# Chapter 3: Convolutional Neural Networks

In [1]:
import torch
import torch.nn as nn
import torch.optim as optim
import torch.utils.data
import torch.nn.functional as F
import torchvision
from torchvision import transforms
from PIL import Image

In [2]:
from PIL import Image, ImageFile
def check_image(path):
    try:
        im = Image.open(path)
        return True
    except:
        return False

In [3]:
train_data_path = "data/train/"

transforms_ = transforms.Compose([
    transforms.Resize((64, 64)),
    transforms.ToTensor(),
    transforms.Normalize(mean=[0.485, 0.456, 0.406],
                    std=[0.229, 0.224, 0.225] )
    ])

train_data = torchvision.datasets.ImageFolder(root=train_data_path,transform=transforms_, is_valid_file=check_image)

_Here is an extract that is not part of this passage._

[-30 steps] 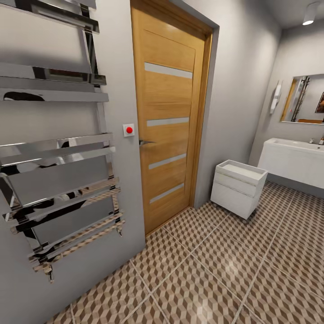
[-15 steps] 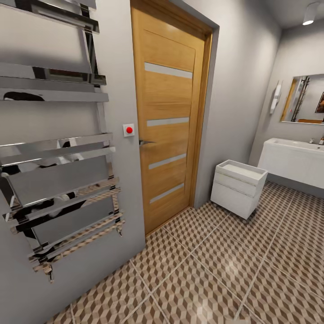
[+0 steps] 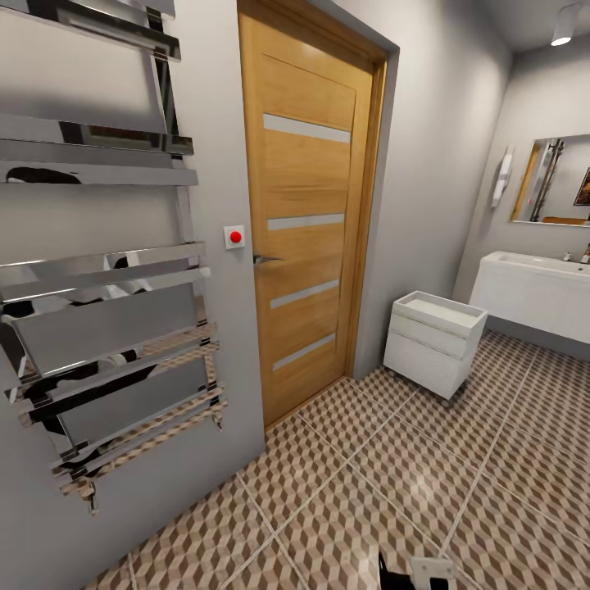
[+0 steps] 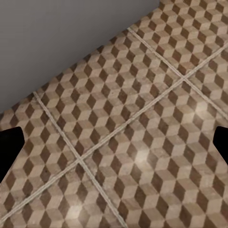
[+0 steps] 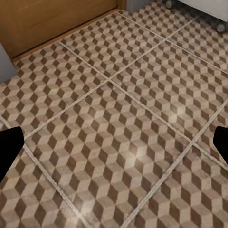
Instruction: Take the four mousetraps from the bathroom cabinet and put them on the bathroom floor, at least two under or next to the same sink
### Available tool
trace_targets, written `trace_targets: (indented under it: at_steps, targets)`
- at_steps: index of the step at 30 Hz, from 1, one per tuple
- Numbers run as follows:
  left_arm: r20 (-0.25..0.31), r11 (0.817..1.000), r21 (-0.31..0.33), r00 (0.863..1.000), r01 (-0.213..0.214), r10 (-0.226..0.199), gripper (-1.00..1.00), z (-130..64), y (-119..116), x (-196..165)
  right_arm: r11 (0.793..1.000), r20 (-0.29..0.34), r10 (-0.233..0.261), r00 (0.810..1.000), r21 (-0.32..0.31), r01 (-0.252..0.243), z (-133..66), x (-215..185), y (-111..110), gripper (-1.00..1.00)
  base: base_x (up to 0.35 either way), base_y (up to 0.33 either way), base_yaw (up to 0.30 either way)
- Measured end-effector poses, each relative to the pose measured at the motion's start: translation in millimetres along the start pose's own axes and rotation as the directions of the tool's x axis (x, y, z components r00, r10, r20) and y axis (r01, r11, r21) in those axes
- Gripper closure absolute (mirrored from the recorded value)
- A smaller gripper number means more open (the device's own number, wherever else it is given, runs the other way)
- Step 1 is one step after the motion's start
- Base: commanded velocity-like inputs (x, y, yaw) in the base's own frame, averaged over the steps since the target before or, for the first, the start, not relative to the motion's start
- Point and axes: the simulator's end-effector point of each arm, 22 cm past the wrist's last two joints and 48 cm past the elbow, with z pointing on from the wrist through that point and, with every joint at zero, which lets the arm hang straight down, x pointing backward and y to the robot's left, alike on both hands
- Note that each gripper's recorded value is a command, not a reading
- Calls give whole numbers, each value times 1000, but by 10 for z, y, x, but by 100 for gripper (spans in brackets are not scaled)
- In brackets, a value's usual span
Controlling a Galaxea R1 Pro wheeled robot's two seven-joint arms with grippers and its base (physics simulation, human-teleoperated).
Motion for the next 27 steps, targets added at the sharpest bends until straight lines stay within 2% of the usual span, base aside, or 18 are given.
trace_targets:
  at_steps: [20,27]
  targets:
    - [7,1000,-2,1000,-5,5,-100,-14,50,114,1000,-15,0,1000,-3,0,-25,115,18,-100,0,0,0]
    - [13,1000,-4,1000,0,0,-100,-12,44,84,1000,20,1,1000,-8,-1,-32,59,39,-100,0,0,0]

val_data_path = "data/val/"
val_data = torchvision.datasets.ImageFolder(root=val_data_path,
                                            transform=transforms_, is_valid_file=check_image)
test_data_path = "data/test/"
test_data = torchvision.datasets.ImageFolder(root=test_data_path,
                                             transform=transforms_, is_valid_file=check_image)

batch_size=64
train_data_loader = torch.utils.data.DataLoader(train_data, batch_size=batch_size, shuffle=True)
val_data_loader  = torch.utils.data.DataLoader(val_data, batch_size=batch_size, shuffle=True)
test_data_loader  = torch.utils.data.DataLoader(test_data, batch_size=batch_size, shuffle=True)

In [4]:
if torch.cuda.is_available():
    device = torch.device("cuda") 
else:
    device = torch.device("cpu")

In [5]:
class CNNNet(nn.Module):

    def __init__(self, num_classes=2):
        super(CNNNet, self).__init__()
        self.features = nn.Sequential(
            nn.Conv2d(3, 64, kernel_size=11, stride=4, padding=2),
            nn.ReLU(),
            nn.MaxPool2d(kernel_size=3, stride=2),
            nn.Conv2d(64, 192, kernel_size=5, padding=2),
            nn.ReLU(),
            nn.MaxPool2d(kernel_size=3, stride=2),
            nn.Conv2d(192, 384, kernel_size=3, padding=1),
            nn.ReLU(),
            nn.Conv2d(384, 256, kernel_size=3, padding=1),
            nn.ReLU(),
            nn.Conv2d(256, 256, kernel_size=3, padding=1),
            nn.ReLU(),
            nn.MaxPool2d(kernel_size=3, stride=2),
        )
        self.avgpool = nn.AdaptiveAvgPool2d((6, 6))
        self.classifier = nn.Sequential(
            nn.Dropout(),
            nn.Linear(256 * 6 * 6, 4096),
            nn.ReLU(),
            nn.Dropout(),
            nn.Linear(4096, 4096),
            nn.ReLU(),
            nn.Linear(4096, num_classes)
        )
    
    def forward(self, x):
        x = self.features(x)
        x = self.avgpool(x)
        x = torch.flatten(x, 1)
        x = self.classifier(x)
        return x

In [6]:
cnnnet = CNNNet()

## Convolutions

The first thing to notice is the use of **nn.Sequential(). This allows us to create a chain of layers. When we use one of these chains in forward(), the input goes through each element of the array of layers in succession. You can use this to break your model into more logical arrangements. In this network, we have two chains: the features block and the classifier.**

**The Conv2d layer is a 2D convolution. If we have a grayscale image, it consists of an array, x pixels wide and y pixels high, with each entry having a value that indicates whether it’s black or white or somewhere in between (we assume an 8-bit image, so each value can vary from 0 to 255).**

**Next we introduce something called a filter, or convolutional kernel. This is another matrix, most likely smaller, which we will drag across our image.**

Let’s go back to how we’re invoking the Conv2d layer and see some of the other options that we can set:
nn.Conv2d(in_channels,out_channels, kernel_size, stride, padding).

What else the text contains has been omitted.